We stop at this corner store and Jesse gets out and he’s walking in and I guess some guy says something to him. Jesse, he was quick to get after it. He liked to fight. He’d hit you with a stick, stab you, whatever. That’s just how we were raised. And I wasn’t afraid to fight, so a lot of times us hanging out was really just us waiting to fight someone. The guy has a weapon or something so Jesse runs back to car and grabs this buck knife. He chases the guy around the corner; I’m there with them now. And there are three dudes back there about to jump on Jesse. I take out my gun—I’d just bought this .22 pistol. It was perfect.

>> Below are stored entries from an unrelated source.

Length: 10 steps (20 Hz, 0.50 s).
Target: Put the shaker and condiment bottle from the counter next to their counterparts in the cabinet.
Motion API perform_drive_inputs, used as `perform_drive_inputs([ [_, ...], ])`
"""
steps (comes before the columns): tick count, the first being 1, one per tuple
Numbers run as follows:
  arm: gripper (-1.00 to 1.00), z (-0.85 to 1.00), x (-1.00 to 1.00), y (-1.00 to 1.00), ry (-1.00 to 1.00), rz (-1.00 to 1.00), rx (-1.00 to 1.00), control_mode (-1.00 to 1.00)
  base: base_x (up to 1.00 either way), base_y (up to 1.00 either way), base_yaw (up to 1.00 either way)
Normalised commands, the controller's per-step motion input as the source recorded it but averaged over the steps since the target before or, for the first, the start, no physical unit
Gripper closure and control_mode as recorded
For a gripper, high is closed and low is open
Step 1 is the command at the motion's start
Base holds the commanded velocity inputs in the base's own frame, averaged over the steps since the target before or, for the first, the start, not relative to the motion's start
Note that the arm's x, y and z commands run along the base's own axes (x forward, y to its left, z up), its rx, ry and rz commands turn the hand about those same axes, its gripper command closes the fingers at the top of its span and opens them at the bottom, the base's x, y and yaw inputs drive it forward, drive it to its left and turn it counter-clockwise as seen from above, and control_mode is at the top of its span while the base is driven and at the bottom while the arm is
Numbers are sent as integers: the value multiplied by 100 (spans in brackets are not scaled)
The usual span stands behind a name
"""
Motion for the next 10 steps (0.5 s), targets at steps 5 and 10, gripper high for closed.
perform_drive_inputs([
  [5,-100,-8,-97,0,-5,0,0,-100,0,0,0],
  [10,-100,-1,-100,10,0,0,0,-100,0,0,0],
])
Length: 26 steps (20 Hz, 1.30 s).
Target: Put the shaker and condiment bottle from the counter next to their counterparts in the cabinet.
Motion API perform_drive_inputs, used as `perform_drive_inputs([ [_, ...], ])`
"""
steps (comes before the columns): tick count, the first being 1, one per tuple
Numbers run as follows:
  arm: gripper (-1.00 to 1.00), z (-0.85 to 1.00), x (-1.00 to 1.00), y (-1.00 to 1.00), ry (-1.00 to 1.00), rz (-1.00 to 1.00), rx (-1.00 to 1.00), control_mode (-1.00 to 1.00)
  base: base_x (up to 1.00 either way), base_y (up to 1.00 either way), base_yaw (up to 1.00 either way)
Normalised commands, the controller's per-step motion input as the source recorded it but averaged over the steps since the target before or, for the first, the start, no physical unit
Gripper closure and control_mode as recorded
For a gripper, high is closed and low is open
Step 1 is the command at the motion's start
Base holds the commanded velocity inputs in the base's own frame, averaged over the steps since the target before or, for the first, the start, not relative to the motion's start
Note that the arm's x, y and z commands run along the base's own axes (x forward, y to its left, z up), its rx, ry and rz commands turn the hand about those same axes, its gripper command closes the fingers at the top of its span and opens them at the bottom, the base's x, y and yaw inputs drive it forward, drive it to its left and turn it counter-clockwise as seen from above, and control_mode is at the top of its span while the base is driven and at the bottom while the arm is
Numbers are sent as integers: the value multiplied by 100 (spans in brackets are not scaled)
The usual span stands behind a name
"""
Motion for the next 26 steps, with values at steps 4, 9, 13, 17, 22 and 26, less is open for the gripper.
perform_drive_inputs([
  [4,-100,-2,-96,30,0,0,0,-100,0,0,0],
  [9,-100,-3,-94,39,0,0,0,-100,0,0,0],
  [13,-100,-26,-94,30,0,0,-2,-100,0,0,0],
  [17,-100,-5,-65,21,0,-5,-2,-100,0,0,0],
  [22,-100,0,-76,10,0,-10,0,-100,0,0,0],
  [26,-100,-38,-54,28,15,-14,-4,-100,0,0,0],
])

It was small enough that you could carry it in your pocket without anyone noticing it.
I whip the gun out and the dudes, they just fly off, take off running. That’s when I noticed there were these cops across the street at a carwash. I see ‘em so I’m like, “Come on! Let’s go!” We get back to the car and I’m thinking we need to just get far enough in front of them that we can ditch the gun. But they pull up on us real quick, I try to duck down into this alley and it’s a fucking dead end. That’s my luck, man. The cops jump out, they’ve got their guns drawn, they’re screaming at us. They rip us out of the car, throw us down on the ground. They’d just repaved the road and I wasn’t wearing a shirt so that gravel was eating up my chest.
The cop that was on me, I don’t know if he was new or what but he was real nervous. I’m like, “You’re shaking, man! Hey! Hey! Don’t fucking shoot me!”
Actually, yeah, I’m pretty sure he was new. One of the things you learn when you go to jail is that when you’re out and you’re gonna do a crime, you try and do it around shift change. That’s when the police head back to the station so there are fewer of them out. In Valley Hi, shift change during the day was 3 p.m. They call it “the freeze.” I’d been in jail a few times already by that point; public intoxication, moving violations, burglary. Nothing too serious, but often enough to be able to recognize the police.
But so they search the car and they find the knife and the gun. And that’s when Eric starts. He’s over there screaming about how he didn’t have anything to do with it, that it was me and Jesse. He didn’t have to say shit. They had everything. He just offered that up. That’s not something that you do.
So the cops take me and Jesse to jail. And we’re fuming. We knew right then we were gonna get him back. Not just for selling us out like that, but for all the shit he’d done.
We’re not in there too long; they let us go pretty quick. We didn’t see Eric for a while. He was just gone. He probably knew we were gonna fuck him up. A week goes by and we finally end up across Eric. We act like nothing’s nothing. We tell him we’re gonna go get some beers, smoke some weed. Of course he says he wants to come. That’s the type of guy he was.
Once we get out there though—there’s nobody there, mind you. Once we get out there, we start laying into him, digging him up for what he did. I’m like, “Fuck it! Get on your knees!” We throw him down on his knees. We start gathering these big ass rocks and we get the rope. He’s started crying. He’s like, “Don’t fucking kill me. Don’t kill me. Please.” Really, we probably could’ve pretty easily. He had ripped off so many people that even if they found him in the river they’d have never tied it to us.
We never threw him in. We just let him lay there for 30 minutes tied to rocks thinking he was gonna die. Maybe that was worse.